AIM OF THE TASK:
Reproduce all of the data below without alteration; exclude every picture.

EXERCISE DATA:
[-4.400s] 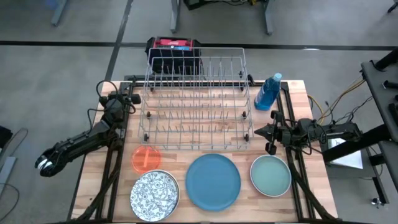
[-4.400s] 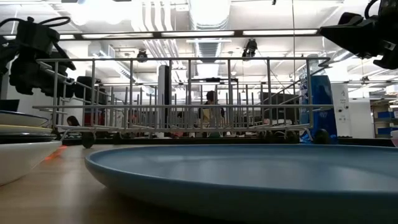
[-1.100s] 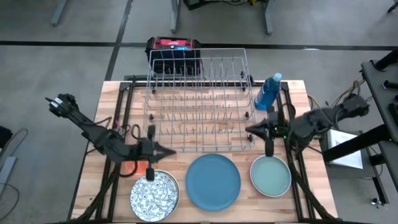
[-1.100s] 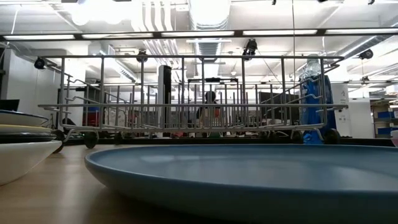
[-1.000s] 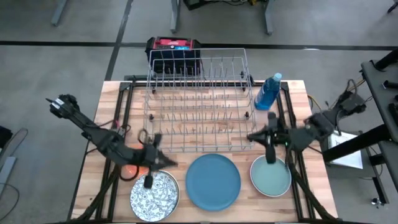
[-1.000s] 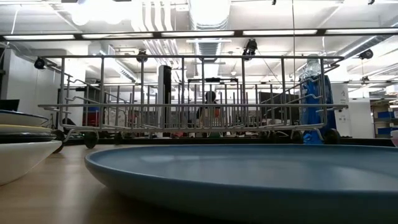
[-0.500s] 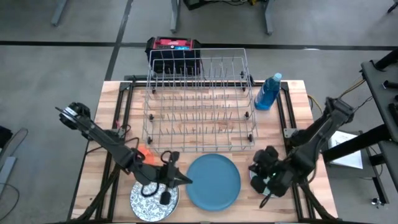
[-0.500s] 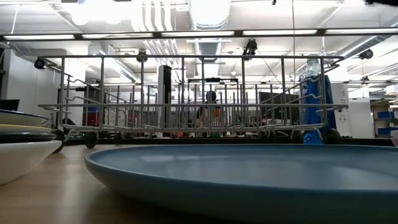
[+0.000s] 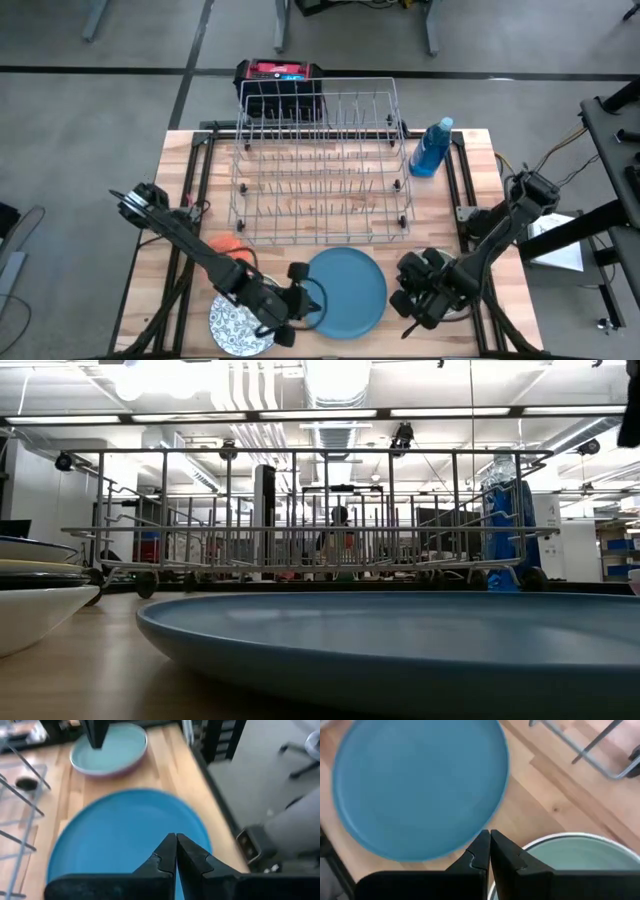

OUTPUT OF THE TASK:
[-4.400s] 
[-4.400s] 
[-1.100s] 
[-1.100s] 
[-1.000s] 
[-1.000s] 
[-0.500s] 
[-0.500s] 
[+0.000s] 

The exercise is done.